Tyrone manager Mickey Harte has rejected suggestions the joy has disappeared from Gaelic football.
Harte insisted those who operate at the top level love the game, and that’s the reason why they continue to play it.
And the treble All-Ireland winning boss dismissed claims inter-county footballers have become slaves to systems and to punishing training regimes.
“I don’t think they are slaves. I think they are where they want to be,” he said.
“I think there’s too much made of that, that there’s not joy and no fun in this any more.
“There’s total joy, and total fun. These people dedicate their lives to this, this is their choice. If they didn’t choose this, they would be doing something else anyway.”
The Red Hand boss believes the elite sportsmen who make up the inter-county cohort would be engaging in some other demanding sporting pursuit if they were not playing Gaelic football.

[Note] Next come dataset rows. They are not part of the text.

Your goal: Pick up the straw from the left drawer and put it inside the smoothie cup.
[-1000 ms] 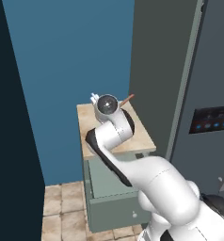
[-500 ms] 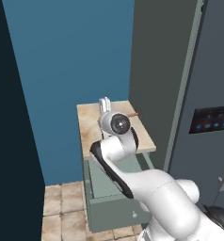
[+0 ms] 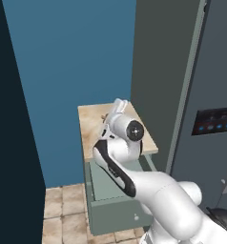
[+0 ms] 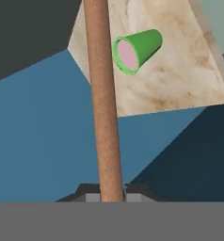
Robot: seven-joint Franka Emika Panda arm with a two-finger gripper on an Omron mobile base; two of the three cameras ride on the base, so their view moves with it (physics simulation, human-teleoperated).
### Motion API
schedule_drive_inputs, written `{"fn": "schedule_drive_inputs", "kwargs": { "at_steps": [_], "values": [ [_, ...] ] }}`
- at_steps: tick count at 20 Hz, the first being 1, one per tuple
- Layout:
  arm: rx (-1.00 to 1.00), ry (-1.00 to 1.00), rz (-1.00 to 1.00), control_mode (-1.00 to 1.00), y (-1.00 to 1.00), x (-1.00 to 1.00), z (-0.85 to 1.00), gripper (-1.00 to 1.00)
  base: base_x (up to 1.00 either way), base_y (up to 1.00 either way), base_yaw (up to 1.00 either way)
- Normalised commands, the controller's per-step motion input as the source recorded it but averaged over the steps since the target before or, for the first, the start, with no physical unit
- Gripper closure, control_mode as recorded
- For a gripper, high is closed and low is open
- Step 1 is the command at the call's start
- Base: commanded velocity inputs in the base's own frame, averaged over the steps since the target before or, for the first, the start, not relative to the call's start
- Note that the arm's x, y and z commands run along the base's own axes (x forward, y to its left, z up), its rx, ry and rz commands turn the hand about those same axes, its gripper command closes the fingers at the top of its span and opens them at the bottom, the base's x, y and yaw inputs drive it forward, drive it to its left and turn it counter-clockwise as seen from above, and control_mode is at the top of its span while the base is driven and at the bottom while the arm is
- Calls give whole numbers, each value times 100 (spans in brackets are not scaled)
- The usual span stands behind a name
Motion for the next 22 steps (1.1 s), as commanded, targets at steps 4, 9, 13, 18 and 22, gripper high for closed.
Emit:
{"fn": "schedule_drive_inputs", "kwargs": {
  "at_steps": [4,9,13,18,22],
  "values": [
    [56,7,-17,-100,0,0,24,100,0,0,0],
    [51,5,-17,-100,-3,3,9,100,0,0,0],
    [46,1,-10,-100,-2,13,7,100,0,0,0],
    [31,-1,-9,-100,0,2,40,100,0,0,0],
    [18,0,-12,-100,-2,7,33,100,0,0,0]
  ]
}}
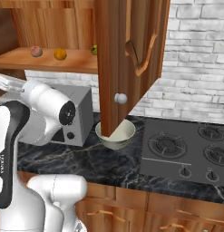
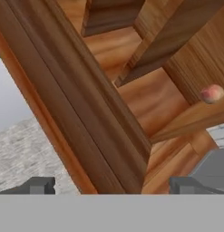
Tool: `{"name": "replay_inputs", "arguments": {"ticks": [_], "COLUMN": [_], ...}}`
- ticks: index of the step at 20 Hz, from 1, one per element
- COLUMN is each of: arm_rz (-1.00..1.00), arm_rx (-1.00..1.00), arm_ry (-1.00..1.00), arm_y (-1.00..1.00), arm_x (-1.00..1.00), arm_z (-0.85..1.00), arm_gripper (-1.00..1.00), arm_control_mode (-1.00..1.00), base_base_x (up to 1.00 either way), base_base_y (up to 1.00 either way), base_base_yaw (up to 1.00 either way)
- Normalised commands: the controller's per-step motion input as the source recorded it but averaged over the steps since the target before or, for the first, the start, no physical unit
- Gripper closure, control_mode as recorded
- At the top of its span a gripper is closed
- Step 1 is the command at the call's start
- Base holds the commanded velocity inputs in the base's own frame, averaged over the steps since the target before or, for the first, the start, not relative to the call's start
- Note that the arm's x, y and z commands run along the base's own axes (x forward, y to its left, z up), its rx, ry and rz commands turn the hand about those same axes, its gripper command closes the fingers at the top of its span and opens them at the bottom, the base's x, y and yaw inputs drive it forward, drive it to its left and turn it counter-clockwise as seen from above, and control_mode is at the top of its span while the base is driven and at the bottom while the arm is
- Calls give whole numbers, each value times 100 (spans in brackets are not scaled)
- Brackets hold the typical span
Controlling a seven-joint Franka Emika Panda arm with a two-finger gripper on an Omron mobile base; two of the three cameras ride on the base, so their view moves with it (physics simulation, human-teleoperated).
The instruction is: Open the cabinet. Pick the peach and orange from the cabinet and place them into the bowl. Then close the cabinet.
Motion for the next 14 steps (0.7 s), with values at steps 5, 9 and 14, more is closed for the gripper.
{"name": "replay_inputs", "arguments": {"ticks": [5, 9, 14], "arm_rz": [0, 0, 16], "arm_rx": [0, -2, 0], "arm_ry": [4, 22, 32], "arm_y": [56, 93, 95], "arm_x": [71, 63, 9], "arm_z": [0, 0, 0], "arm_gripper": [-100, -100, -100], "arm_control_mode": [-100, -100, -100], "base_base_x": [0, 0, 0], "base_base_y": [0, 0, 0], "base_base_yaw": [0, 0, 0]}}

“They would be running 5k forest runs or half marathons, or something else. They would dedicate themselves to something that would drive them on to challenge themselves to be the best.
“There’s not one person I know that’s driven out the door to training by their wife or anybody else, or anybody managing them driving them in through the changing room door and saying, get in there and suffer this.

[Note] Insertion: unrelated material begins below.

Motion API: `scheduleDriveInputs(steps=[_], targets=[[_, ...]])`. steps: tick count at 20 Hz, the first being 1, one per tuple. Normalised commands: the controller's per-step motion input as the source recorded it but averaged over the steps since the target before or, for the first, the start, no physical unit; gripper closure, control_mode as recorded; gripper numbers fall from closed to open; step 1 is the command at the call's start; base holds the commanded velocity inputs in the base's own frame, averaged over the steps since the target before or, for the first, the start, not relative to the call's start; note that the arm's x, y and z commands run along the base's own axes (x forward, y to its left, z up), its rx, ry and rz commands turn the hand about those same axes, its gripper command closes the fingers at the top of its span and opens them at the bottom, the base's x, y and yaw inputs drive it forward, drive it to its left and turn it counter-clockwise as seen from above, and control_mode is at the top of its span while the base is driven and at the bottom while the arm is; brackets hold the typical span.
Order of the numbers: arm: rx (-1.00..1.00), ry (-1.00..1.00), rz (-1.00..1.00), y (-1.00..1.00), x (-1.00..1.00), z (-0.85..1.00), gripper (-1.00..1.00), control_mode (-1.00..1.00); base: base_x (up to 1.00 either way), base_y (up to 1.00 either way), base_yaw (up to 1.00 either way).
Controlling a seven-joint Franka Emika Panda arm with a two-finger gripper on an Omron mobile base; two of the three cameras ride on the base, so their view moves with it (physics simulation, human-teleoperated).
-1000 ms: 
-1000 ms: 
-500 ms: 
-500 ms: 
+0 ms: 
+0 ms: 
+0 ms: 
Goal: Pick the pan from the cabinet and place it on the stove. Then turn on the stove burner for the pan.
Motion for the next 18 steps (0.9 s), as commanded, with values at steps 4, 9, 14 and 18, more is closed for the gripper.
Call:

“There’s no sign of suffering on our training ground anyway, but yet when some people talk like that, it becomes a reality, and unfortunately that’s the case. And some people tend to believe there’s some element of truth in it.
“It often is uttered that there’s no joy left in Gaelic football and players are slaves to systems and all of this. I don’t believe that at all.”
Harte, who will take charge of Tyrone in a championship match for the 100th time when his team take on Derry in an Ulster SFC preliminary round tie on May 12, also rubbished the notion the kicking strategy which he employed in this year’s National Football League is a totally new departure for the Red Hands.
“We always kicked quite a bit, people are talking a bit more about it now.
“It’s how the game develops and evolves.
“I have been saying that all over time, when people thought our game was lost to the disaster of defensive football and there was never going to be a good game of football again.
“I never really looked at it that way. I think people adapt and adjust to whatever is required, and to the players you have at your disposal.
“Sometimes you have to play a running game, a more short-passing game, sometimes you have to do that because you’re dealing with the opposition and the way they set up.
“But again it all does evolve, it all does change, and this game will never stay the same, there will always be adjustments, and little tweaks here and there that will change the course of a certain era of the game.”